Memorial Day 2018
Thank you Mr. Supervisor, elected officials, and honored guests. Allow me to extend special thanks to my fellow Veterans and Servicemembers.
I have been afforded the privilege of addressing you before on Memorial Day in remembrance of my fellow Soldiers, Sailors, Airmen and Marines who have fallen in battle and whose memory we consecrate today. Repetition makes the exercise no easier. It is a solemn duty to mark the supreme sacrifice made by young men and women – and the eternal grief borne by their families.
We are now in the 17th year of the “most constant generation’s” war. Since 2001, the defenders of freedom have been continuously deployed in bleak places facing despots and malefactors, or making ready for such deployments.
Our most recent war began with an attack on civilian workers doing nothing more than trying to earn a living for their families. That attack on our own homeland in New York City, Washington DC, and rural Pennsylvania led to more than 3000 deaths- one of whom was LTC William “Bill” Pohlman. Bill was a lawyer working at the World Trade Center. He was also a reserve Soldier who interviewed me to enter the Army. He was assigned to a unit that, a generation later, I am now honored to Command.
Since that day, many great Americans have come forward to stand for the noble experiment, which is America. And, some have fallen. All in hopes to further, defend, and preserve the proposition that there can be a nation conceived in liberty and where all people are created equal- where all people are free to think and act in accordance with their conscience- where there is justice and equity under the law for all.
From my own unit- superior Americans like SPC Harley Andrews, SPC John Wood, SSG Lawrence Parish, CPL Stephen Shannon, SGT Ross Clevenger, SGT James Holtom, PFC Raymond Werner, SSG Coby Schwab, SPC Kelly Grothe, SFC Anthony Wasielewski, SPC Eric Smallwood, SPC Doron Chan, SGT Catalin Dima and many others throughout our Services have died believing in a future for America. They believed that the ideal of our nation as the shining city on the hill is a reality. They lived and died believing YOU are that reality. They lived and died knowing that America is not simply some abstract idea in government, but rather the compilation of the people within it and the values they hold. The nation is the sum of the intentions of its people- You are America.
All thoughtful and honest Americans lament war and no one of good faith seeks it. Yet, as it has for the last generation, war comes to us, brought by malicious, short- sighted and usually power-hungry tyrants or nihilistic terror mongers.
Evil cannot be appeased and must be defeated. Zealotry and predation cannot be bargained with and must be destroyed.

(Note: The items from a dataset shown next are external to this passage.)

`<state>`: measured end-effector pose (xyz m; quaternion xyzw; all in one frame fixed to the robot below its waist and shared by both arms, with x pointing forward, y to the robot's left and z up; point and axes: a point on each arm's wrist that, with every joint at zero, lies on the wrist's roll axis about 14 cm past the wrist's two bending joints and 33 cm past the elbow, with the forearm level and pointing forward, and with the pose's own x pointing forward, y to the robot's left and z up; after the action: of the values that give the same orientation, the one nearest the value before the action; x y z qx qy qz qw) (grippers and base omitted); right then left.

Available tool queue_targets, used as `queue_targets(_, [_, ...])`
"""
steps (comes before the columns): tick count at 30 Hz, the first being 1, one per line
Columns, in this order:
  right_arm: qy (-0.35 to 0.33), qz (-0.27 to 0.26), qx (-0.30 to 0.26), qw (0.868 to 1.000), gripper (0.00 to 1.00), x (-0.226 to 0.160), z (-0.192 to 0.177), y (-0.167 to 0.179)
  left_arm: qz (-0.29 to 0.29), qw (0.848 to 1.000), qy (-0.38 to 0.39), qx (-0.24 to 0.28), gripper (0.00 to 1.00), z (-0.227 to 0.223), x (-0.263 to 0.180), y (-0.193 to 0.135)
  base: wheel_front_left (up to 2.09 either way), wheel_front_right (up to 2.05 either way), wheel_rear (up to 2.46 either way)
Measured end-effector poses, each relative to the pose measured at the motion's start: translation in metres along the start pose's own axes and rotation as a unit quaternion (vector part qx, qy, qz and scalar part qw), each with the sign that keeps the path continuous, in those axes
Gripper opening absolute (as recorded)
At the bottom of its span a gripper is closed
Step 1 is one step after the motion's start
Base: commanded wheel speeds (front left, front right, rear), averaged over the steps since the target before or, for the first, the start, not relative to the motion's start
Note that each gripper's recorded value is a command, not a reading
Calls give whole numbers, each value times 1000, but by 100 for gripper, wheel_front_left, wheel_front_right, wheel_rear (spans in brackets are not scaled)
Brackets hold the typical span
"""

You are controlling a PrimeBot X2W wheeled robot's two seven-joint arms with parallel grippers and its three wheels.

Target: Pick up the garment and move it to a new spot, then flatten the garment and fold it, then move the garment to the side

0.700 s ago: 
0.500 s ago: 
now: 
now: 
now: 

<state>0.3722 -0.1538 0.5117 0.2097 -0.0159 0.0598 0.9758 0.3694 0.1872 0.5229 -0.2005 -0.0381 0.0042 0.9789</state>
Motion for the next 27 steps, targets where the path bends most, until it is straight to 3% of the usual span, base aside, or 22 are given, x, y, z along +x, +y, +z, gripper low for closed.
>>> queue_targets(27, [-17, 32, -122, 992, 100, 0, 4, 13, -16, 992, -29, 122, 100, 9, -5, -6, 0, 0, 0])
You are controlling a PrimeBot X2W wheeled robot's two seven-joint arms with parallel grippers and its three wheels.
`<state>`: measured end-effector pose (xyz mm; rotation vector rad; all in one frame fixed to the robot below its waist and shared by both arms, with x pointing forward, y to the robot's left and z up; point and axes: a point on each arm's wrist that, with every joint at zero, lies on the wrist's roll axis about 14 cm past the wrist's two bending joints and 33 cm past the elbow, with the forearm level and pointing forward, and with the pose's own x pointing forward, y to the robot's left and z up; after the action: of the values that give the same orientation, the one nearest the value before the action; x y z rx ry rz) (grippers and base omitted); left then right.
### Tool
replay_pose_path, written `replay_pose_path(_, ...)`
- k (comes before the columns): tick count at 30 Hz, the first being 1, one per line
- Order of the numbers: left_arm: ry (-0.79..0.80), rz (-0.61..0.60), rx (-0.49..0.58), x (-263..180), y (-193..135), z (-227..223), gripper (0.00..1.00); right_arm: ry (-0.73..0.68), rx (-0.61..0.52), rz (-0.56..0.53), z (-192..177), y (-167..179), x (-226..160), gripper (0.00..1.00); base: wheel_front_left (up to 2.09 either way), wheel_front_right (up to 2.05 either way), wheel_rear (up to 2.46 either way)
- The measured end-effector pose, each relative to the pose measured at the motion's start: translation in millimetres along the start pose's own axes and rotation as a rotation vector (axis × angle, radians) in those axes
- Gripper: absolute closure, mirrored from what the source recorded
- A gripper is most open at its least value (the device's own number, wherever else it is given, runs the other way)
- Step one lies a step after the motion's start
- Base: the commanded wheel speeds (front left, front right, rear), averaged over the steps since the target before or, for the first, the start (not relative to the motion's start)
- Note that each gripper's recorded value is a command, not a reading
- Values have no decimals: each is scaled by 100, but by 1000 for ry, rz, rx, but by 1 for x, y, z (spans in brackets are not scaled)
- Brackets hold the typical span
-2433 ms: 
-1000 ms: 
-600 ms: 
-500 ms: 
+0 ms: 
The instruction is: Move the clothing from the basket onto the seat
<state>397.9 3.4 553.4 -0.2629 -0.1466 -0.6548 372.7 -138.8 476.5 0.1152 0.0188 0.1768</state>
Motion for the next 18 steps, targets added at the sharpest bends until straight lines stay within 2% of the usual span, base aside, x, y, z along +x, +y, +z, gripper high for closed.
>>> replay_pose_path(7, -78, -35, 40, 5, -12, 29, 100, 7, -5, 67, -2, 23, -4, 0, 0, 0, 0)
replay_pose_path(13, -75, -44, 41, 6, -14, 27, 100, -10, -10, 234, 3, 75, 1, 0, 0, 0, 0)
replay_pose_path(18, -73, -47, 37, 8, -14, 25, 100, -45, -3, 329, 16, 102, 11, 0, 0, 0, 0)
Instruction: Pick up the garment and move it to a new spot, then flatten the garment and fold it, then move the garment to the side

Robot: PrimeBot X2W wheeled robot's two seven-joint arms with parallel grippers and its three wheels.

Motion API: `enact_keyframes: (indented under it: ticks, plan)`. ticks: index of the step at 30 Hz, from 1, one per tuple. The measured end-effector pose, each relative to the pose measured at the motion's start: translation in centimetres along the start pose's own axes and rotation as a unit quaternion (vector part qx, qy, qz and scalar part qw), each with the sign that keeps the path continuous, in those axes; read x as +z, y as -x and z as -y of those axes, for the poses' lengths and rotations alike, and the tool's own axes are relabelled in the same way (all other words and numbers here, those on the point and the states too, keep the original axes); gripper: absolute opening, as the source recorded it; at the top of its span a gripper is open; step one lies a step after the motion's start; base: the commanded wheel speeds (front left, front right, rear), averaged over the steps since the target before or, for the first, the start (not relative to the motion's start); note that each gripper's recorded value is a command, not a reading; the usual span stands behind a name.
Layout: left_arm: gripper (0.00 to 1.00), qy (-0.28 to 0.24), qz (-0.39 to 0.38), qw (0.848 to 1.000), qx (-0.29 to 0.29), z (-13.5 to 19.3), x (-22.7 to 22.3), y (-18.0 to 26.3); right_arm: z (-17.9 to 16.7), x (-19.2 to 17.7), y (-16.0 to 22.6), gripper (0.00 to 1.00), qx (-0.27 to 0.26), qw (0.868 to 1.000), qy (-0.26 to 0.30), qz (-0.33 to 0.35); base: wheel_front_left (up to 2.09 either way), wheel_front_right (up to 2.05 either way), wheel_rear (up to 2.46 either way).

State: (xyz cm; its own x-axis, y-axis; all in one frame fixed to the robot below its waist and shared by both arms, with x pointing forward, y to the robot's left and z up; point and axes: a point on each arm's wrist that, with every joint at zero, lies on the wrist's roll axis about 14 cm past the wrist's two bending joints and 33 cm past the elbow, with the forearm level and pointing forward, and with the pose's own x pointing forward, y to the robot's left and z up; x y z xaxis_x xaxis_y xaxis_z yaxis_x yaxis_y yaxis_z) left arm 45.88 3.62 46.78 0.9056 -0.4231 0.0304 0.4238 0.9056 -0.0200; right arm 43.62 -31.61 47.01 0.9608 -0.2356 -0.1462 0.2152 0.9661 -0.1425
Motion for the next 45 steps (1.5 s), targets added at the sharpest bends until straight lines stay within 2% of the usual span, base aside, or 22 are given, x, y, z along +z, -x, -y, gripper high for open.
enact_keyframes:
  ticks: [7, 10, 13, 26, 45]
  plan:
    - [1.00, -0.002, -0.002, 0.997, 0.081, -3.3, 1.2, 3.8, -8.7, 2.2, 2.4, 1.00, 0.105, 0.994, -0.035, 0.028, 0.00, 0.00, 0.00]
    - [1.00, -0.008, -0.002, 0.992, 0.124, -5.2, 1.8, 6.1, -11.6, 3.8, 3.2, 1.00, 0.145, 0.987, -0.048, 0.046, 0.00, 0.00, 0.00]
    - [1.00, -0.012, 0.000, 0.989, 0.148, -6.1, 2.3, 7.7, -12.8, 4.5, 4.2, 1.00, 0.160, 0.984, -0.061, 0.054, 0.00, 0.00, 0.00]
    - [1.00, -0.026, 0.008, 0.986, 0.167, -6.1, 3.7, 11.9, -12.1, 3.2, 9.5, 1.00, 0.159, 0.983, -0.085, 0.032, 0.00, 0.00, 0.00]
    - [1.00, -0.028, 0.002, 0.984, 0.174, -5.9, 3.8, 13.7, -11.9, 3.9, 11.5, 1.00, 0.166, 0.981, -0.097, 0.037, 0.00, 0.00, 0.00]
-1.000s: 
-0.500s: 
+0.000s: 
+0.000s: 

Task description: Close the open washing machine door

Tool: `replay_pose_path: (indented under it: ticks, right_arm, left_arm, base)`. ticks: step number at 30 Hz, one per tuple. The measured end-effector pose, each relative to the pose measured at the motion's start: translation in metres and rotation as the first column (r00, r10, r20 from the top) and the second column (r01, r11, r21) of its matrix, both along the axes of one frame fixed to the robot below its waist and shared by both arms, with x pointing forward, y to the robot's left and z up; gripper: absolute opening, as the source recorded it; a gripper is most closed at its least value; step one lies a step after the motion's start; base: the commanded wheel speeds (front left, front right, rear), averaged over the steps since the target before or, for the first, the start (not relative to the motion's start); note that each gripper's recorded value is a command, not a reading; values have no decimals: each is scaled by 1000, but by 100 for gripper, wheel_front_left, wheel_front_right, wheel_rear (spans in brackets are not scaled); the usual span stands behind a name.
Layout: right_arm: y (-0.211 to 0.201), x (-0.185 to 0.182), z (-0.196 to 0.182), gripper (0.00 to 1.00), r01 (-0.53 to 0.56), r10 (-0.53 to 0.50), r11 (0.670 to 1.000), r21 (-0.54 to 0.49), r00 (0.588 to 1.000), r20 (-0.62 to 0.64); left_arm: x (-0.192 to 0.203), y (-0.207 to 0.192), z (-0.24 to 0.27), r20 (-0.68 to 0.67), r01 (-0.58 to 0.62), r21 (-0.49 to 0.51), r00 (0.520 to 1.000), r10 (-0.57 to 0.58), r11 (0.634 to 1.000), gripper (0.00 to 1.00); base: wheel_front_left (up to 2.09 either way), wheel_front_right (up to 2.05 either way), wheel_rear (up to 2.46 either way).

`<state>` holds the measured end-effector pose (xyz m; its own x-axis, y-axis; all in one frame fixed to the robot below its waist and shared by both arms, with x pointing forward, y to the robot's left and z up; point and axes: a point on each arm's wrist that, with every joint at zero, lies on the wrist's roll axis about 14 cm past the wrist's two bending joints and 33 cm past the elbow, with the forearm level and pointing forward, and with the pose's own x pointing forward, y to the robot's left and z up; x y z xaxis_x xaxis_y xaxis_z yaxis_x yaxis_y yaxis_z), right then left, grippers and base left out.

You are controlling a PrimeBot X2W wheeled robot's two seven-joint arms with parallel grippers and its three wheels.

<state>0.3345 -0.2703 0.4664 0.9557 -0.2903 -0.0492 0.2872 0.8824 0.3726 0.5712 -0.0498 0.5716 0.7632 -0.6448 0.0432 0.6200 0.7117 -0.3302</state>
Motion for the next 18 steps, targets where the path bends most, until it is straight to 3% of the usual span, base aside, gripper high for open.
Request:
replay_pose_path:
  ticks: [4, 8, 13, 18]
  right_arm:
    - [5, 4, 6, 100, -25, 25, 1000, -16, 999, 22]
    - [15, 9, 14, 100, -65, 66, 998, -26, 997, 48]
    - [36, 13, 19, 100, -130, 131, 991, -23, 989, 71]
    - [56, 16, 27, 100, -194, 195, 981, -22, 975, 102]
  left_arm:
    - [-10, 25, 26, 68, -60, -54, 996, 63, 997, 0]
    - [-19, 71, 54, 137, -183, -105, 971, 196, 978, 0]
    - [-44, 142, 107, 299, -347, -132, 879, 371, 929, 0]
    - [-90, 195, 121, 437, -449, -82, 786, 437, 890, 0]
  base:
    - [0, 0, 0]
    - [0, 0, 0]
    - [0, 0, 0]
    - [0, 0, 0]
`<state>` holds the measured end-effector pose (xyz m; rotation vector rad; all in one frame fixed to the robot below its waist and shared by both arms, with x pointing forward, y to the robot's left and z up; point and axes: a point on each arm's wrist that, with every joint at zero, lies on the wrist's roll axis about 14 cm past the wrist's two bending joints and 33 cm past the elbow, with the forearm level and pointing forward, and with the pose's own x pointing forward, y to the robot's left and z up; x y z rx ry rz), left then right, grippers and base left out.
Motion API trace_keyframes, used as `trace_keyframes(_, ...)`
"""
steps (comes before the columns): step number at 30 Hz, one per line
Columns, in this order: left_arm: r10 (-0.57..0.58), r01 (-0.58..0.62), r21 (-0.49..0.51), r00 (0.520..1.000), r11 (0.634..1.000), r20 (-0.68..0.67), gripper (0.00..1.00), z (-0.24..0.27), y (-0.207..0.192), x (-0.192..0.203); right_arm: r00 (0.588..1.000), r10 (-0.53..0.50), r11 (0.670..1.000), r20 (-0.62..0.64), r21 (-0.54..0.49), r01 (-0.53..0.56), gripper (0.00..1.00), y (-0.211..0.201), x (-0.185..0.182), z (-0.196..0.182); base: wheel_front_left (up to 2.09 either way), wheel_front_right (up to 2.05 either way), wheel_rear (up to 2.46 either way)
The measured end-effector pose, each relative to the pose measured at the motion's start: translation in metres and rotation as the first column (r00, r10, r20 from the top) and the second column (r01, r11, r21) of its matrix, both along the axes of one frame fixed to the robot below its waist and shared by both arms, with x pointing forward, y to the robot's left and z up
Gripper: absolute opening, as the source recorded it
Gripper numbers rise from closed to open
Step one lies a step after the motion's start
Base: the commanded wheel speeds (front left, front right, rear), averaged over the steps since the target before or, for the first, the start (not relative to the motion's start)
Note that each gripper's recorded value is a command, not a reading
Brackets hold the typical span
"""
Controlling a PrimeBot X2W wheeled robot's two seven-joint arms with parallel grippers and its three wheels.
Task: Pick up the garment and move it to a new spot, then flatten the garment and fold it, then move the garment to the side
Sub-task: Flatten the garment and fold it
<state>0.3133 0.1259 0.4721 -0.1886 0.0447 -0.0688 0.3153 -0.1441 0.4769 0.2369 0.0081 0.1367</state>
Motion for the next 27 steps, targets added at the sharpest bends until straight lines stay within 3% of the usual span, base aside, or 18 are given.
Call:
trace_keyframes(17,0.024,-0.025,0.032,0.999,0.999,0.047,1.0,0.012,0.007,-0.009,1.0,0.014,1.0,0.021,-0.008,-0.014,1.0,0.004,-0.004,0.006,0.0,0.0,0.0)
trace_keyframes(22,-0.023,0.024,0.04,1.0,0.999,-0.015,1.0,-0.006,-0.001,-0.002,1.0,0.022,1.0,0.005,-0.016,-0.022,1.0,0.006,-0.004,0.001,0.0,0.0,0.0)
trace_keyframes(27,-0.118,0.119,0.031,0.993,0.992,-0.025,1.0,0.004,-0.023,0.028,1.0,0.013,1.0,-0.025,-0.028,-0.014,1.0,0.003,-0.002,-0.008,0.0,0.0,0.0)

Defenders of freedom in this country voluntarily step forward and agree to accept all of the risks attendant upon facing down those who murder our fellow citizens, seek to enslave our children, and fracture our way of life. It is not thirst for fighting which compels this self-less act, but a mature assessment that this is the right thing to do and the cost which must be paid if the experiment in liberty is to endure. Some are wounded and some die- It is true that tyranny, like hell is not easily conquered, and as Thomas Paine has said, such a celestial article as freedom is dearly bought.
And, yet men and women from all walks of our nation’s life steel themselves to the courage of their convictions and continue to meet unspeakable horrors nobly advancing the cause of freedom- protecting things which we take for granted everyday- Freedom from want, freedom of expression, freedom to worship as we see fit, and freedom from fear.
The enormity of the sacrifice made by Servicemembers in defense of our country caused a spontaneous movement in which people decorated the graves of fallen Soldiers at a time just after the Civil War. That self-motivated civic act of respect (and mourning) continued unabated and was eventually made into a National Day of Remembrance for our fallen brothers and sisters. The public and community act of honoring the fallen is important- more than just to remember them and to comfort their families in knowing they are not forgotten. It is important to validate the lives foregone so that we may commit to ourselves in this moment to bring the light to dark places- This public commitment to honor the fallen is our reminder to seek the higher path. To question ourselves and evaluate what we are doing with the gift given to us?
I have asked, in this place before, that we bring our honored dead to life by validating their sacrifice, by living the values imbued to us in freedom, justice and liberty, and manifesting the optimistic and selfless spirit of those heroes who have given their all for us.
I would now put forth the challenge- are we worthy of the sacrifice? Do we make each day the conscious effort to better our society- our homes- our community- our nation? Are we striving to be, each day, the people those who died for us believe we can and should be?
If called to account what would your answer be?